EXERCISE OBJECTIVE:
Return only those lines of the listing that hold the word "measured".

DATA SEGMENT:
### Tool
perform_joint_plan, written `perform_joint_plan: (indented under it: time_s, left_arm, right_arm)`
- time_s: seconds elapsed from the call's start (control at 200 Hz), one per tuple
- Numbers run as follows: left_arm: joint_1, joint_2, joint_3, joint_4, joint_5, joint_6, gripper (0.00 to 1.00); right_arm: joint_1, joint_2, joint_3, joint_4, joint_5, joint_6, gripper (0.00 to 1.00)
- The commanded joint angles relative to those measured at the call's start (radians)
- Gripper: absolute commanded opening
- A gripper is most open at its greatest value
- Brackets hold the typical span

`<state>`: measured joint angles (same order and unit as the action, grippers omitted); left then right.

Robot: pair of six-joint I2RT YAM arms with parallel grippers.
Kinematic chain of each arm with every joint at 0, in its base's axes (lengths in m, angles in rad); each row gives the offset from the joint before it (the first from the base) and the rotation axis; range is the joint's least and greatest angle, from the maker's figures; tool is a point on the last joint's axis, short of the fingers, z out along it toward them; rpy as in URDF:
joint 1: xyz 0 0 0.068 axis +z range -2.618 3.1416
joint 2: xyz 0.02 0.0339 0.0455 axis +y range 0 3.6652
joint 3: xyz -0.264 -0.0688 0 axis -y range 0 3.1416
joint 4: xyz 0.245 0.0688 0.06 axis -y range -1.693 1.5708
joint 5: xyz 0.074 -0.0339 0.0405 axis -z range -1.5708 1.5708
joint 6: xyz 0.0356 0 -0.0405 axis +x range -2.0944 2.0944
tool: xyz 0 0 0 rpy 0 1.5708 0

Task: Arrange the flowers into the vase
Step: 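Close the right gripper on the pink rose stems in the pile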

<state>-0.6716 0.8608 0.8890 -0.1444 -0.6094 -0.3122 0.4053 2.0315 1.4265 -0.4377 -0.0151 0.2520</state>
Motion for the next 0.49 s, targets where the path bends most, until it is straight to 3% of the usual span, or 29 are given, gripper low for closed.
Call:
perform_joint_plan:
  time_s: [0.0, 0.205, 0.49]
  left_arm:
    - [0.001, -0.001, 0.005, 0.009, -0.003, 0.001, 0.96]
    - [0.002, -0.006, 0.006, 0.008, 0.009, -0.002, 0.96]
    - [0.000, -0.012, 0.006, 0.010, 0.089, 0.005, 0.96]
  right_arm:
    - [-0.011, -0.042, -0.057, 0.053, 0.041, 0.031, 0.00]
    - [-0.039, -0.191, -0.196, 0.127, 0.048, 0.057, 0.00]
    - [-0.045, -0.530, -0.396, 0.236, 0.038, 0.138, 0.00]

YOUR SOLUTION:
- The commanded joint angles relative to those measured at the call's start (radians)
`<state>`: measured joint angles (same order and unit as the action, grippers omitted); left then right.

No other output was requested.